## TASK STATEMENT
Where does the string "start" appear in the listing below? Copy every line where it does.

——

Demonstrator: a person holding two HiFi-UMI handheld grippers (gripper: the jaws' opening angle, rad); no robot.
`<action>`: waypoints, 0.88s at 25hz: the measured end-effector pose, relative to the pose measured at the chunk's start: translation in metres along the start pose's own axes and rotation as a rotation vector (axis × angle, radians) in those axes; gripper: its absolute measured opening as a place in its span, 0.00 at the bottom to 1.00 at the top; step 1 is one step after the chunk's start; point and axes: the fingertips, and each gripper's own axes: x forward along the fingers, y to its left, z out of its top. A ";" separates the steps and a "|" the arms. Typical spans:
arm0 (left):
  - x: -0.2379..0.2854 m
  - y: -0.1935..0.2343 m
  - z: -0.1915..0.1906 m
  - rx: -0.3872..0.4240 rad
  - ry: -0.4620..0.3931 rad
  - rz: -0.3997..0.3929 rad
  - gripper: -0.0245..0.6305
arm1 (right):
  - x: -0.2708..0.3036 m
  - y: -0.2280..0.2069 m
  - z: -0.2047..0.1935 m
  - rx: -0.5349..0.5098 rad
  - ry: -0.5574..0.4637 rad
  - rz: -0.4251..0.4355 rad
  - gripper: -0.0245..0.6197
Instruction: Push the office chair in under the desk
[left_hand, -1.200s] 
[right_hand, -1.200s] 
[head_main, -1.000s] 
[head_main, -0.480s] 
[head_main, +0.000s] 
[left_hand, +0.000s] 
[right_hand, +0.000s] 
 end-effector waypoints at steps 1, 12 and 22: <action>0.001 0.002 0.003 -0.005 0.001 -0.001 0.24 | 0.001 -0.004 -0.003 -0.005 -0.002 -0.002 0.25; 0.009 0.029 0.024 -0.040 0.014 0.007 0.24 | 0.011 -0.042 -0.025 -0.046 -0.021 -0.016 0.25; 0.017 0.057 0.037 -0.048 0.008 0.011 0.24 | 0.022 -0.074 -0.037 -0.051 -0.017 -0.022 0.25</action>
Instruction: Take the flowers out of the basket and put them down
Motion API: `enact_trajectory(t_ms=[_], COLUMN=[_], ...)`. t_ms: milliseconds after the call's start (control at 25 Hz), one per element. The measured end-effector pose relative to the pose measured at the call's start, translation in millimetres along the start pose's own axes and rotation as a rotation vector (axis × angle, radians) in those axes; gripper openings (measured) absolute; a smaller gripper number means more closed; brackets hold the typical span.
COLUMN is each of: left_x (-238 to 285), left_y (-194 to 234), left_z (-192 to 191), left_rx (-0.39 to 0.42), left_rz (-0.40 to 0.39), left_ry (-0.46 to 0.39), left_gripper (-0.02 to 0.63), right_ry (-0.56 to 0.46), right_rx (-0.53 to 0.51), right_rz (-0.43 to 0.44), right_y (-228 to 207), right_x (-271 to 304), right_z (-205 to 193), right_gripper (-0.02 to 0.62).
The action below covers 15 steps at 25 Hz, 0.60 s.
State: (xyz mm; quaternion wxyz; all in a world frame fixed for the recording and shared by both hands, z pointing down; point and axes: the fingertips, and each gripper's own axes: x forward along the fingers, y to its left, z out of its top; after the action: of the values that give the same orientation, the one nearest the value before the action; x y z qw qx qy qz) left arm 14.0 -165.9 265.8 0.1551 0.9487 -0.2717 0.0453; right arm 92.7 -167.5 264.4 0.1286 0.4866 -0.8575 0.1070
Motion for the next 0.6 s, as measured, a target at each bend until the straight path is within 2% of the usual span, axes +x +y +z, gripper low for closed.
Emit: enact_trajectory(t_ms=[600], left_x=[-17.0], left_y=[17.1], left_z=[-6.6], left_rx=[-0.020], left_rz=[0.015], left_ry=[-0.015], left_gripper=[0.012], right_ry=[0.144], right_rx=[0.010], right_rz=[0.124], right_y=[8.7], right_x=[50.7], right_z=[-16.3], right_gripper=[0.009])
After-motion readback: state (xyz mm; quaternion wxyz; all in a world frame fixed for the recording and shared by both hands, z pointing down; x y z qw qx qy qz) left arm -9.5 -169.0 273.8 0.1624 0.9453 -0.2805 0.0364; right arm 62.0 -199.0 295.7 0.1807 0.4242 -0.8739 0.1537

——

## RESPONSE TO THE TASK
`<action>`: waypoints, 0.88s at 25hz: the measured end-effector pose, relative to the pose measured at the chunk's start: translation in metres along the start pose's own axes and rotation as a rotation vector (axis × angle, radians) in those axes; gripper: its absolute measured opening as a place in its span, 0.00 at the bottom to 1.00 at the top; step 1 is one step after the chunk's start; point and axes: the fingertips, and each gripper's own axes: x forward along the fingers, y to its left, z out of its top. A ";" separates the steps and a "|" the arms. Typical spans:
Motion API: `enact_trajectory(t_ms=[_], COLUMN=[_], ...)`. t_ms: milliseconds after the call's start (control at 25 Hz), one per element. The measured end-effector pose relative to the pose measured at the call's start, translation in millimetres along the start pose's own axes and rotation as a rotation vector (axis × angle, radians) in those axes; gripper openings (measured) absolute; a smaller gripper number means more closed; brackets hold the typical span.

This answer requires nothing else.